WORK REQUEST:
Work through the entries below and show every line in which "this" is found.

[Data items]
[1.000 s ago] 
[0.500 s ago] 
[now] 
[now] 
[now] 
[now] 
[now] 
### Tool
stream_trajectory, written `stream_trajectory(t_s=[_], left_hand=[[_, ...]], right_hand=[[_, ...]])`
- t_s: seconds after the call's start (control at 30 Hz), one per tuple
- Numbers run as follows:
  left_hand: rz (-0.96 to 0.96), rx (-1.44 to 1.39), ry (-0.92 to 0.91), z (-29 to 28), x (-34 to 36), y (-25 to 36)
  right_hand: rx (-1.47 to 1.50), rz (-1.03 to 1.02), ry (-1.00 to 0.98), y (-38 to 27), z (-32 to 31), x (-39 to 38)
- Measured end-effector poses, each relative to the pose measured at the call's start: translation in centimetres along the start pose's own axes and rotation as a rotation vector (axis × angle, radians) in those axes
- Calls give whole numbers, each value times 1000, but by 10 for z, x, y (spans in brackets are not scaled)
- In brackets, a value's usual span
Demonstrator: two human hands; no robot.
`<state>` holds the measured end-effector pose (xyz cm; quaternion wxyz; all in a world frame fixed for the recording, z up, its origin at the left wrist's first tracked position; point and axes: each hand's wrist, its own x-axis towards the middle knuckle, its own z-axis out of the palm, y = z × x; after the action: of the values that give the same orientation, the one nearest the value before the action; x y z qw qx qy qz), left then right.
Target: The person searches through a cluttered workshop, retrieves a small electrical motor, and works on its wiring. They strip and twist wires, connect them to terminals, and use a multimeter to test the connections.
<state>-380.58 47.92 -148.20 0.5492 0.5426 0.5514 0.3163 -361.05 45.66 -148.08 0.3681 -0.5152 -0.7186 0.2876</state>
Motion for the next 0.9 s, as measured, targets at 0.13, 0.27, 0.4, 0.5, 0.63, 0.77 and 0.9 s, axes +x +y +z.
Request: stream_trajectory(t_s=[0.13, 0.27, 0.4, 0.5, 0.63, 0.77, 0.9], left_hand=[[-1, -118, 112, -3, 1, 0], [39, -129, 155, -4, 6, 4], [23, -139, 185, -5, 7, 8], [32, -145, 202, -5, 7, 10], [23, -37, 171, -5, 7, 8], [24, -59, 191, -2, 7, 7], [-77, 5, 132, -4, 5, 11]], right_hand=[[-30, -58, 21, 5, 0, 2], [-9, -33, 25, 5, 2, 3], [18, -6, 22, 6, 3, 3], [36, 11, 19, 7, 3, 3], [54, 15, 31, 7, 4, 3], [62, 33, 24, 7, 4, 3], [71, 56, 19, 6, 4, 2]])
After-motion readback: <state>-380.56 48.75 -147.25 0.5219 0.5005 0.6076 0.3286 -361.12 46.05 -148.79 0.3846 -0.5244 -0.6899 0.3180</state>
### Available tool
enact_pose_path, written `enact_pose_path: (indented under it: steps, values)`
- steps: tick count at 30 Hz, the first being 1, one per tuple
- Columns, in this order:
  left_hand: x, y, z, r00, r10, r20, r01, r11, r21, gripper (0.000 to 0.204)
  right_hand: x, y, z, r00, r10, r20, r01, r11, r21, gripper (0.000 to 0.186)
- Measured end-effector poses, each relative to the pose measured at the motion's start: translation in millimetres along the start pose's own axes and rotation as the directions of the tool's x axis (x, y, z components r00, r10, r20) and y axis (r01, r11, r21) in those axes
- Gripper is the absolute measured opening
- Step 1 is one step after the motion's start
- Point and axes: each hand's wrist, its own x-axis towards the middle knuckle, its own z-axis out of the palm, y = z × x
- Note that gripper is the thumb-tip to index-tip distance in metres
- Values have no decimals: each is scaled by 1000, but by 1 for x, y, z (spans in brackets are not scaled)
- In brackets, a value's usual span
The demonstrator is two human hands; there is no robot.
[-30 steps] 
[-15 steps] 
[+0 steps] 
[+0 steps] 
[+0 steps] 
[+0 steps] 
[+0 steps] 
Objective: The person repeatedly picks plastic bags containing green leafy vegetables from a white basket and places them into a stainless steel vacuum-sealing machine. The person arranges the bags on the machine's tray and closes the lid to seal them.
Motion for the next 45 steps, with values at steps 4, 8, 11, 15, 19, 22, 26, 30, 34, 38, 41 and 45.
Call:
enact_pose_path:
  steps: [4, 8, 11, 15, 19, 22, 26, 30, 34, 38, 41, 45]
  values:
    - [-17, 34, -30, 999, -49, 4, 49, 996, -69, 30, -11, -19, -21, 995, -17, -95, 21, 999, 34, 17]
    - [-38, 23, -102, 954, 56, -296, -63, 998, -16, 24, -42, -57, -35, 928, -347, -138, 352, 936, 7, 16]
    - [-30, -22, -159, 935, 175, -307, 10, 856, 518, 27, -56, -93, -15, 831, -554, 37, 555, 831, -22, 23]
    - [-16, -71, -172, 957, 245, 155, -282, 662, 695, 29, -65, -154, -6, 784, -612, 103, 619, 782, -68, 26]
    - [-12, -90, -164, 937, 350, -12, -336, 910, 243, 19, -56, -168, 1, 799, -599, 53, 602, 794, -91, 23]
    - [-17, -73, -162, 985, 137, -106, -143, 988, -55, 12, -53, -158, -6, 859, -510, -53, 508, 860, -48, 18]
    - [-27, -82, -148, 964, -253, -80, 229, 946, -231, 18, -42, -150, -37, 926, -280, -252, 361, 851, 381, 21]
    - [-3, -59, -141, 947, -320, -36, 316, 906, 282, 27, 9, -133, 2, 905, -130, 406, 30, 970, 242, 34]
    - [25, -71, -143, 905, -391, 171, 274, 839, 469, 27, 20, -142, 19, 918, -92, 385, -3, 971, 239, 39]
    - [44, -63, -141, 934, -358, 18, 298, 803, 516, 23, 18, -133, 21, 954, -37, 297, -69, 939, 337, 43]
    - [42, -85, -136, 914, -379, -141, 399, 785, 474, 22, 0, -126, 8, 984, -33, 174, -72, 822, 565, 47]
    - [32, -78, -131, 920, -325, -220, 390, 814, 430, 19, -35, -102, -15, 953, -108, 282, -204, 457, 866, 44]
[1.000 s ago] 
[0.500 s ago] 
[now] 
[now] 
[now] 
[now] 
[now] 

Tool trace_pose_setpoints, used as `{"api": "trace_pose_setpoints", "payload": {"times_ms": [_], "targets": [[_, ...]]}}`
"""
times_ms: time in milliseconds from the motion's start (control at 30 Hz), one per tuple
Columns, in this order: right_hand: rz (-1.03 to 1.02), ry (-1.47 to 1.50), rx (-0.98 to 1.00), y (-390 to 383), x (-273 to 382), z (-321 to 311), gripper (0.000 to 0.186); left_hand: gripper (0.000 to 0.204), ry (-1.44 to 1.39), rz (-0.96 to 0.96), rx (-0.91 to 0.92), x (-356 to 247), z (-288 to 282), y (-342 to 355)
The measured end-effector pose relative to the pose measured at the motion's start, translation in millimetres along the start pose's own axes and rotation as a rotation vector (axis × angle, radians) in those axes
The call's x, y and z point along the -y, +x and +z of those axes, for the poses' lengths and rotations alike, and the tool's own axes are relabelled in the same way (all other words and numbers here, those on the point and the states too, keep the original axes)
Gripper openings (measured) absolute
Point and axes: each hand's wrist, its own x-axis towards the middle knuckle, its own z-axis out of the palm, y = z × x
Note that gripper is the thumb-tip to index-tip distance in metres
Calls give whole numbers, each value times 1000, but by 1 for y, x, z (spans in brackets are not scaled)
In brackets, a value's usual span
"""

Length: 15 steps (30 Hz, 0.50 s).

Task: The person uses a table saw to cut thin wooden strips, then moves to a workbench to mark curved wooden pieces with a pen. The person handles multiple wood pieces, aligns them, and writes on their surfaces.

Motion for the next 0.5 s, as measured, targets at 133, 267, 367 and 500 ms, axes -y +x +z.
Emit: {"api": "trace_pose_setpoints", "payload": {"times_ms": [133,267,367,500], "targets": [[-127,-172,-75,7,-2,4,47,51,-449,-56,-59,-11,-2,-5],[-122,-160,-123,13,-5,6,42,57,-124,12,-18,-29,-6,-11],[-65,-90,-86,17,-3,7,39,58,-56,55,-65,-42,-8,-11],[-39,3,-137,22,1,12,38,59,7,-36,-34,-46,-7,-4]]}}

FINISHED TASK:
- Columns, in this order:
Columns, in this order: right_hand: rz (-1.03 to 1.02), ry (-1.47 to 1.50), rx (-0.98 to 1.00), y (-390 to 383), x (-273 to 382), z (-321 to 311), gripper (0.000 to 0.186); left_hand: gripper (0.000 to 0.204), ry (-1.44 to 1.39), rz (-0.96 to 0.96), rx (-0.91 to 0.92), x (-356 to 247), z (-288 to 282), y (-342 to 355)

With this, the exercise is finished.